* [PROBLEM STATEMENT] Exact copy, pictures excluded: write out every line below.
-------
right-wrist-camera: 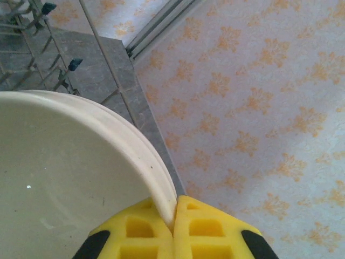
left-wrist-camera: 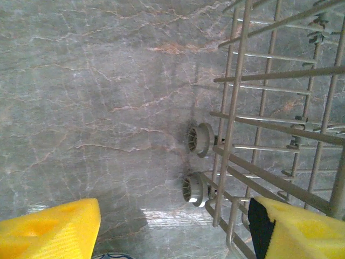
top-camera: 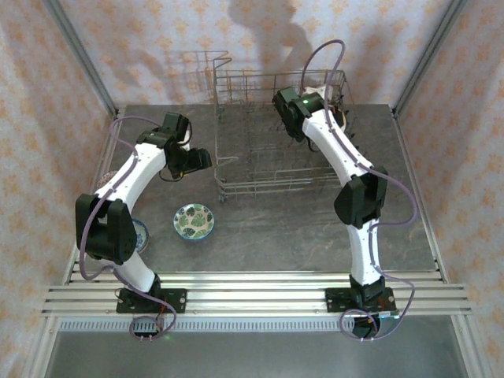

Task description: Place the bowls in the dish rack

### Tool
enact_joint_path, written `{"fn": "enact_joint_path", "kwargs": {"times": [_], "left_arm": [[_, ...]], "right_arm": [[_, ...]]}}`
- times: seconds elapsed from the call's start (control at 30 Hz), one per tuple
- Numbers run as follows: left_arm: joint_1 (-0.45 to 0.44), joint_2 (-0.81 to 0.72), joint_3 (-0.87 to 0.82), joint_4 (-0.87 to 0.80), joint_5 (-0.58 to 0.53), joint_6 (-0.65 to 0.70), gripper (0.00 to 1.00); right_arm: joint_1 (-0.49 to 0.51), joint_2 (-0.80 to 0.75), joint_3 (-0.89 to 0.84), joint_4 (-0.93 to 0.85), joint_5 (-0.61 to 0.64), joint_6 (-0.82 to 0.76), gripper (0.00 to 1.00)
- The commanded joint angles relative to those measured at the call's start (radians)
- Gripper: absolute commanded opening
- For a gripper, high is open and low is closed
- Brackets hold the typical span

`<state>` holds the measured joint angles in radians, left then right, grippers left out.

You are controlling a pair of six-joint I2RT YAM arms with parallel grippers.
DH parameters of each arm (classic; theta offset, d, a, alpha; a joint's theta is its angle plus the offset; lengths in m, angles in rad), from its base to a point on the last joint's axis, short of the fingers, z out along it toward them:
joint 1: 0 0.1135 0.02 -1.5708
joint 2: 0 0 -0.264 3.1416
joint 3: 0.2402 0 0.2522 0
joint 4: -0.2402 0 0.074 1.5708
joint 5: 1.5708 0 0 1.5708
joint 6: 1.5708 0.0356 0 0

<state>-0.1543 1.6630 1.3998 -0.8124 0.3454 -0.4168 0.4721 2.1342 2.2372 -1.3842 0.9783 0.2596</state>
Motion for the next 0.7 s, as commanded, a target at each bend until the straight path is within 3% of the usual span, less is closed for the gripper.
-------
* [WRITTEN REPLY]
right-wrist-camera: 
left-wrist-camera: 
top-camera: 

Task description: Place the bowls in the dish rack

### Tool
enact_joint_path, written `{"fn": "enact_joint_path", "kwargs": {"times": [_], "left_arm": [[_, ...]], "right_arm": [[_, ...]]}}`
- times: seconds elapsed from the call's start (control at 30 Hz), one per tuple
- Numbers run as follows: left_arm: joint_1 (-0.45 to 0.44), joint_2 (-0.81 to 0.72), joint_3 (-0.87 to 0.82), joint_4 (-0.87 to 0.80), joint_5 (-0.58 to 0.53), joint_6 (-0.65 to 0.70), gripper (0.00 to 1.00); right_arm: joint_1 (-0.49 to 0.51), joint_2 (-0.80 to 0.75), joint_3 (-0.89 to 0.84), joint_4 (-0.93 to 0.85), joint_5 (-0.61 to 0.64), joint_6 (-0.82 to 0.76), gripper (0.00 to 1.00)
- The commanded joint angles relative to those measured at the call's start (radians)
- Gripper: absolute commanded opening
- For a gripper, high is open and low is closed
- Brackets hold the typical span

`<state>` holds the measured joint angles in radians, left then right, grippers left out.

You are controlling a pair of six-joint I2RT YAM arms with parallel grippers.
DH parameters of each arm (classic; theta offset, d, a, alpha; a joint's theta is its angle plus the offset; lengths in m, angles in rad), from its base to a point on the last joint's axis, short of the fingers, z out along it toward them:
joint 1: 0 0.1135 0.02 -1.5708
joint 2: 0 0 -0.264 3.1416
joint 3: 0.2402 0 0.2522 0
joint 4: -0.2402 0 0.074 1.5708
joint 5: 1.5708 0 0 1.5708
joint 6: 1.5708 0.0356 0 0

<state>-0.1543 1.6630 1.3998 -0.8124 0.3454 -0.4168 0.4721 2.1342 2.2372 -1.3842 0.9783 0.2596</state>
Motion for the next 0.7 s, as commanded, a target at each bend until the straight path is within 3% of the usual span, less is closed for the gripper.

With this, the answer is complete.